Sie begann zu intonieren und zu modulieren, versuchte sich in ungehörten Tönen. Wahrscheinlich hatte sie das Gedicht selbst noch nicht laut gehört und wunderte sich über den Klang und den Rhythmus. Sie schaute von unten auf mich herauf und blinzelte mir fragend zu: „Gut so?“, ja gut, blinzelte ich zurück.
Sie las es ebenso sehr zu ihrem wie zu meinem Trost, und die Schönheit der Sprache brachte uns beiden am Vorheiligabend im Krankenhaus Hoffnung und Frieden. Vor dem Fenster hatte es zu schneien begonnen. Die Flocken fielen schräg zwischen die Bäume und Büsche des Anstaltsparks.

Es klopfte kurz an der Tür, und eine Schwester schwebte lautlos wie ein Weihnachtsengel herein.
Essensausgabe.
„Bitte Schwester, bringen Sie mir mein Tablett hierher, wir essen gemeinsam, Conny und ich.“
„Gerne, bin gleich zurück.“
Inzwischen blätterte Conny in ihrem Heft, vor und zurück, die Zungenspitze zwischen den Lippen.
„Wollen Sie noch eins hören? Das da ist, glaub ich, auch nicht schlecht.“ Ich hörte ihr zu.

Fast unbemerkt hatte sie zu essen angefangen, langte zuerst nach einer halben Buttersemmel, dann kamen ein Alma-Eckerlkäs, auf die Schnitte Schwarzbrot eine Scheibe Emmentaler mit zwei Sorten Wurst, ein hartes Ei, einen Paradeiser und ein Gurkerl drauf; die zweite Semmelhälfte mit Honig, dann ein Linzer Auge, das zweite nahm sie von meinem Teller, zu dem allen gesüßter Tee. Das übliche Krankenhausabendessen ab vier Uhr nachmittags. Wenn auch nur aus dem Augenwinkel, es entging mir nicht, dass sie selbstvergessen die runden Marmeladelöcher zwischen den Keksscheiben mit der Zungenspitze auszulecken begann. Sie kehrte zurück.

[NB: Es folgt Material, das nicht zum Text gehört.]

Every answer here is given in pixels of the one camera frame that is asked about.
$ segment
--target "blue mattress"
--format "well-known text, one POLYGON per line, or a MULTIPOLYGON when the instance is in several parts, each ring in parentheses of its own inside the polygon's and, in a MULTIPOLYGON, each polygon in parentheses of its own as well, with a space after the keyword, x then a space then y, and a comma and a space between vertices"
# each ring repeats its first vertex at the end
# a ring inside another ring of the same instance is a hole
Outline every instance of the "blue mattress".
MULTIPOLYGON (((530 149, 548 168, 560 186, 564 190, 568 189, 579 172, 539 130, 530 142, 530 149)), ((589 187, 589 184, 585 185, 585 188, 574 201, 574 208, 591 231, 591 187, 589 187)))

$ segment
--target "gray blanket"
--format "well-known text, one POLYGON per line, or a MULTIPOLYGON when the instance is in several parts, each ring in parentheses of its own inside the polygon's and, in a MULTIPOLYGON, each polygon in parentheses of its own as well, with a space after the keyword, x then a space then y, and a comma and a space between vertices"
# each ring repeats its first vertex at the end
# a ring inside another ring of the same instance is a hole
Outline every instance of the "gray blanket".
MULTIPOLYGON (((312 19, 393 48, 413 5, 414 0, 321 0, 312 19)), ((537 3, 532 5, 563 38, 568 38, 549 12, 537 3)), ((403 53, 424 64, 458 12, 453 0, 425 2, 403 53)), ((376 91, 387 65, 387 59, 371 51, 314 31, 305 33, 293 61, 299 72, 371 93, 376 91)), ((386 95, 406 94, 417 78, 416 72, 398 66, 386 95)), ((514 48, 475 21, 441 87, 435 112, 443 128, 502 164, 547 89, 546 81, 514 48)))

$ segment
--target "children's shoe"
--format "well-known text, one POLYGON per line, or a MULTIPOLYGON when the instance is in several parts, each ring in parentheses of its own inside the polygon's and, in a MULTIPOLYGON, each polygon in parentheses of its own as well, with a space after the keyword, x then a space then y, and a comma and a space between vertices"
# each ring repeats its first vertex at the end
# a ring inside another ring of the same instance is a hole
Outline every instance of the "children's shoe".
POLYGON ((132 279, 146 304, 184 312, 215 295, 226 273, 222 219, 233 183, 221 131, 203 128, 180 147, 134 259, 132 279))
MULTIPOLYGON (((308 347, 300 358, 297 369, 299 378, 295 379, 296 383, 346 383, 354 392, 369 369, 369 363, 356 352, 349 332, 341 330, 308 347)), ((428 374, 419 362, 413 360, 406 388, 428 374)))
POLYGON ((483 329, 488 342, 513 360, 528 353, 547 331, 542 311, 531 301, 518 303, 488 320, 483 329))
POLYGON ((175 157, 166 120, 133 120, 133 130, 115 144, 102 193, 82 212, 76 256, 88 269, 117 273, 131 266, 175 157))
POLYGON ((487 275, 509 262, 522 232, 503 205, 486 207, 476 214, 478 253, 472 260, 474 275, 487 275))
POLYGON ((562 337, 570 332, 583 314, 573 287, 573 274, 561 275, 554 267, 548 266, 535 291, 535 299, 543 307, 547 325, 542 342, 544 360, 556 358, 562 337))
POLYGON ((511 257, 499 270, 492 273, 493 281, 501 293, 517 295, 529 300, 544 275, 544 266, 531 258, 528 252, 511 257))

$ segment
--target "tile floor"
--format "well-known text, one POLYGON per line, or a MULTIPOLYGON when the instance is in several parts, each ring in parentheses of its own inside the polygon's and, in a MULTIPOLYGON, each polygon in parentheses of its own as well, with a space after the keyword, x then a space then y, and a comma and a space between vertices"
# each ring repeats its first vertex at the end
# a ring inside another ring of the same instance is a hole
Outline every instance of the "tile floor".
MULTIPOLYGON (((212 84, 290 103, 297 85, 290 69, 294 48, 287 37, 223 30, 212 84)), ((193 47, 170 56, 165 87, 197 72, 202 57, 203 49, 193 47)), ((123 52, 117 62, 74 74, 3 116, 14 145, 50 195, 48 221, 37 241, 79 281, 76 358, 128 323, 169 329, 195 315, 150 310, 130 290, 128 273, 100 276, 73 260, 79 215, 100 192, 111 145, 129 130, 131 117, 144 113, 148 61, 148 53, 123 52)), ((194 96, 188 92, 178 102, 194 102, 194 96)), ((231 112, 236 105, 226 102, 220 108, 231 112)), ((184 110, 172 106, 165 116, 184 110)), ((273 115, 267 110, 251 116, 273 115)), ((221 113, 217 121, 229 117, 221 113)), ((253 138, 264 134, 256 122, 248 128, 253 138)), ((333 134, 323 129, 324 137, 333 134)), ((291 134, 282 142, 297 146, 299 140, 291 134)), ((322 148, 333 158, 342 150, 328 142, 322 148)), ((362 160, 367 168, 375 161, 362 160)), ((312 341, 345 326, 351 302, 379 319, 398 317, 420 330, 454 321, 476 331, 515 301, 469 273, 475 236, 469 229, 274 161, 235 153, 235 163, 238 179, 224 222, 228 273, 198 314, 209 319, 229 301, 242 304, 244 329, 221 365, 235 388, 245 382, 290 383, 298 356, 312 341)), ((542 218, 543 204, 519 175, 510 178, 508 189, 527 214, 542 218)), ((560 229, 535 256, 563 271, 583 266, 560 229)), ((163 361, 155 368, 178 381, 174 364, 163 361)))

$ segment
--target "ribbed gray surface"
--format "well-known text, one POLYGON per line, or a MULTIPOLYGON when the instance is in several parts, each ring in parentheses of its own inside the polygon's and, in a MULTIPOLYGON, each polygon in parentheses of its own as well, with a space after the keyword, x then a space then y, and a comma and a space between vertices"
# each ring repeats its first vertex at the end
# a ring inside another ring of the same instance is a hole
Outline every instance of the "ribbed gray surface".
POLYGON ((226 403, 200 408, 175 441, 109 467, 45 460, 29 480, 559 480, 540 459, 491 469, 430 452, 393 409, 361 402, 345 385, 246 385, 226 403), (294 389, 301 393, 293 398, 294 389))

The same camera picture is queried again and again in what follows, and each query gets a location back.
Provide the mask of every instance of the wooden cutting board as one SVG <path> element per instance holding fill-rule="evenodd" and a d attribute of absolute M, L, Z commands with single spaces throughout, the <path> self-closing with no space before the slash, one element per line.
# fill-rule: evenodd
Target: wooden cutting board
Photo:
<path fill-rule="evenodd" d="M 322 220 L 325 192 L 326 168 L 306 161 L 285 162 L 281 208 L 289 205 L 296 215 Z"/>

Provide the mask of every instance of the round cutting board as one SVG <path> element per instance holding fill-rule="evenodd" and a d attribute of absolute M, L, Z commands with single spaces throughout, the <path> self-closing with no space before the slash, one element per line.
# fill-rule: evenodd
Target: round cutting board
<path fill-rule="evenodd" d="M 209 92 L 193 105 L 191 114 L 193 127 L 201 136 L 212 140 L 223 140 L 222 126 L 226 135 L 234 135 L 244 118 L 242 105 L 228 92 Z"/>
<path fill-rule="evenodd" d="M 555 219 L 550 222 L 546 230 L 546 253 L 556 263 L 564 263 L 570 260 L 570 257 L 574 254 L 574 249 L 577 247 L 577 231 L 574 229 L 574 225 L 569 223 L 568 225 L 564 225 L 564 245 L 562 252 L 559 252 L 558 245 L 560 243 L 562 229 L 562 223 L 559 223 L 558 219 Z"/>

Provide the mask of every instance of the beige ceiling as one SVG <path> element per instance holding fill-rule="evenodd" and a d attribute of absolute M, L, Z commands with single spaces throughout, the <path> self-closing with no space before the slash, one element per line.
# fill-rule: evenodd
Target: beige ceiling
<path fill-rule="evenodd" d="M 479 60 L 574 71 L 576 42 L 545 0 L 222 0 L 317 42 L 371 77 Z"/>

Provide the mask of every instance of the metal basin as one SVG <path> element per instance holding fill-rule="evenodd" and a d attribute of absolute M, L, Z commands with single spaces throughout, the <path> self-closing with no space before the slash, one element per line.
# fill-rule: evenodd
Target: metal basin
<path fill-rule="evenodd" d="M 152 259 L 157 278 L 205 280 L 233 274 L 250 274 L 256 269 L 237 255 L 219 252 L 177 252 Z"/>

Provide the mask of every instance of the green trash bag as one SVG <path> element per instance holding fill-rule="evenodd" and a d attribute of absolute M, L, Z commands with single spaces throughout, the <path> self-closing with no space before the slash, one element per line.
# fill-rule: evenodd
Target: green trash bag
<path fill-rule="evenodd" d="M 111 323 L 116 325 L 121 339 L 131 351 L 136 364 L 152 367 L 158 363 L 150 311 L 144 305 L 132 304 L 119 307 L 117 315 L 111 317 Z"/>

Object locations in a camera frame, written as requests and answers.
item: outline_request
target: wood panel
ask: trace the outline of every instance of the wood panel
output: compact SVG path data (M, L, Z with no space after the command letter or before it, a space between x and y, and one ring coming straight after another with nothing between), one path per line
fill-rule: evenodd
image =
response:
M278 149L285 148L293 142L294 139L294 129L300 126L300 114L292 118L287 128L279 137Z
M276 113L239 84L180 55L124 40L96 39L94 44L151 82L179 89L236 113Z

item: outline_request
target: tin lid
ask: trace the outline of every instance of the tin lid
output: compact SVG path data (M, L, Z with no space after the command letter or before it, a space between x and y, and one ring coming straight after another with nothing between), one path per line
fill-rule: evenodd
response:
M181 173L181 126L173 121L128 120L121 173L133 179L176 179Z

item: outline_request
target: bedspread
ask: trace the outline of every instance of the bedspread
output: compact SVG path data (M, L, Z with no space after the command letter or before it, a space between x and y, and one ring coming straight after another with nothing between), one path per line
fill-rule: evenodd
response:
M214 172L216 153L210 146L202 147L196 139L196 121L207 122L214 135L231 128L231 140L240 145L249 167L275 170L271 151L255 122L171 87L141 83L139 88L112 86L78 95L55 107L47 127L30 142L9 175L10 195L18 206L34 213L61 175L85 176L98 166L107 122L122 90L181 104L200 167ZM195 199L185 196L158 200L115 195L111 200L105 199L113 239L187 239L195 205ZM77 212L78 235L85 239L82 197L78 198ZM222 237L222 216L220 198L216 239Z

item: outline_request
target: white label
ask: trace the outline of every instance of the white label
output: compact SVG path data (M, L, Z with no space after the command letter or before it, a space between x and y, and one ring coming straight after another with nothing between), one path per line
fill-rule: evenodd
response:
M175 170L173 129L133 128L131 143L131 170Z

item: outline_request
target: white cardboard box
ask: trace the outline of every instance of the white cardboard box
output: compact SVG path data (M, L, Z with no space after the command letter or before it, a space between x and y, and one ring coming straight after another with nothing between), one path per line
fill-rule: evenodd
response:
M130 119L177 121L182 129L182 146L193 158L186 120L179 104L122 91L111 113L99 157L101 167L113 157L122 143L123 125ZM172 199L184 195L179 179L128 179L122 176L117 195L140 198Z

Am liebsten hätte ich alle Ärzte, Schwestern, Therapeuten, Pfleger, Zimmernachbarn und Portiere zusammengetrommelt, denn das hatten sie in den letzten zwei Jahren noch nicht gesehen.

Die Party am 24. Dezember fand statt, für Connys Geburtstag und Weihnachten. Scharen von Besuchern, Familien und Freunden füllten den Aufenthaltssaal und feierten mit.
Conny las einige ihrer Gedichte vor, mit fester Stimme und einem rosigen Hauch auf den Wangen, vom Publikum begeistert beklatscht. Sie war schön, sie war ein Star.

Conny war ein Mädchen mit großartigem Mut. Als ich das letzte Mal von ihr hörte, hatte sie das Psychologie-Studium beendet und begann eine Ausbildung auf der Psychosomatik.